## Problem description
From the listing below, pick out each line with the word "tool".

## Given data
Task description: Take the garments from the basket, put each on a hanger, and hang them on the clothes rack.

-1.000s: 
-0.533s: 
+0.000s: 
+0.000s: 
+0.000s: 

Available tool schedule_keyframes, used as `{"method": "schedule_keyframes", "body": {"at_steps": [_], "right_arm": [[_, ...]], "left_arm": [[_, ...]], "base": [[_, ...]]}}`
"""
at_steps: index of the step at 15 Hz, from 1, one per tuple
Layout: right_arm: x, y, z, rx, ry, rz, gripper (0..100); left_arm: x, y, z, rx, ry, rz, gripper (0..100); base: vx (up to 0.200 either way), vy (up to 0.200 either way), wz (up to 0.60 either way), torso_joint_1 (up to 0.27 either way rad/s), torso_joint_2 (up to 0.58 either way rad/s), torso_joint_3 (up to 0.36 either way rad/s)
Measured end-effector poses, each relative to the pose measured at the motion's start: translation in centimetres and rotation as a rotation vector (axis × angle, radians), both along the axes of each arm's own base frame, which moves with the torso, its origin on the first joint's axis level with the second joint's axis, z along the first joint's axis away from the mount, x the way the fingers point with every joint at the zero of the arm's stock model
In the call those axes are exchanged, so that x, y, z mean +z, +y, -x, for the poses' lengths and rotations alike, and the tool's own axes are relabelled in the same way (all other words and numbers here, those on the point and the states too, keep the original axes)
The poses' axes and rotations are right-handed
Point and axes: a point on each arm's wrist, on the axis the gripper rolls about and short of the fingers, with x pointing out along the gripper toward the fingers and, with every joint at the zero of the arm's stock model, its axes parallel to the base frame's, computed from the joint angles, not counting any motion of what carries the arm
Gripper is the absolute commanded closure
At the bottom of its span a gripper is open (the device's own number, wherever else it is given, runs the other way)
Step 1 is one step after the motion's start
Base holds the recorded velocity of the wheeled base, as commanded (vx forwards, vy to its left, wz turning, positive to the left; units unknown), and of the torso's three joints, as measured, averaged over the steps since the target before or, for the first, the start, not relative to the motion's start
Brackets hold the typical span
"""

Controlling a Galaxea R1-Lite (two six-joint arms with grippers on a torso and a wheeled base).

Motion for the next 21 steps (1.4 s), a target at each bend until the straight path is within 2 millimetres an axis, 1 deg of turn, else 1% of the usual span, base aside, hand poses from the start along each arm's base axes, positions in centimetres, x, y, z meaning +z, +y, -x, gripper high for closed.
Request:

## Response area
Available tool schedule_keyframes, used as `{"method": "schedule_keyframes", "body": {"at_steps": [_], "right_arm": [[_, ...]], "left_arm": [[_, ...]], "base": [[_, ...]]}}`
In the call those axes are exchanged, so that x, y, z mean +z, +y, -x, for the poses' lengths and rotations alike, and the tool's own axes are relabelled in the same way (all other words and numbers here, those on the point and the states too, keep the original axes)

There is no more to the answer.